> _Task_: Report each line of the data that has "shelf" somewhere in it.

▼

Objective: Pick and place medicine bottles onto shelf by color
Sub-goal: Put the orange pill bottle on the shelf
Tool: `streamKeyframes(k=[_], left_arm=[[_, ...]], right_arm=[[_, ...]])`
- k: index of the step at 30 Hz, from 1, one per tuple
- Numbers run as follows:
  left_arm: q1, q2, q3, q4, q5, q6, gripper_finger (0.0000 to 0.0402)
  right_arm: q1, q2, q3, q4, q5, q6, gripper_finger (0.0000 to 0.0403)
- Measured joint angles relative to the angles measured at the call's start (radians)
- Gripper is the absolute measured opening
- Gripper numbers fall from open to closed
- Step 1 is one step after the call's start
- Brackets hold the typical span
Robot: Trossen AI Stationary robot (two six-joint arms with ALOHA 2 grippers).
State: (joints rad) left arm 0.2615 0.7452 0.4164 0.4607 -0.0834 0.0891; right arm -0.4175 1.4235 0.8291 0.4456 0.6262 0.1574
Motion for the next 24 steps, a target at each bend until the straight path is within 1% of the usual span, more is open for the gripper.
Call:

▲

> _Output of the task_:
Objective: Pick and place medicine bottles onto shelf by color
Sub-goal: Put the orange pill bottle on the shelf

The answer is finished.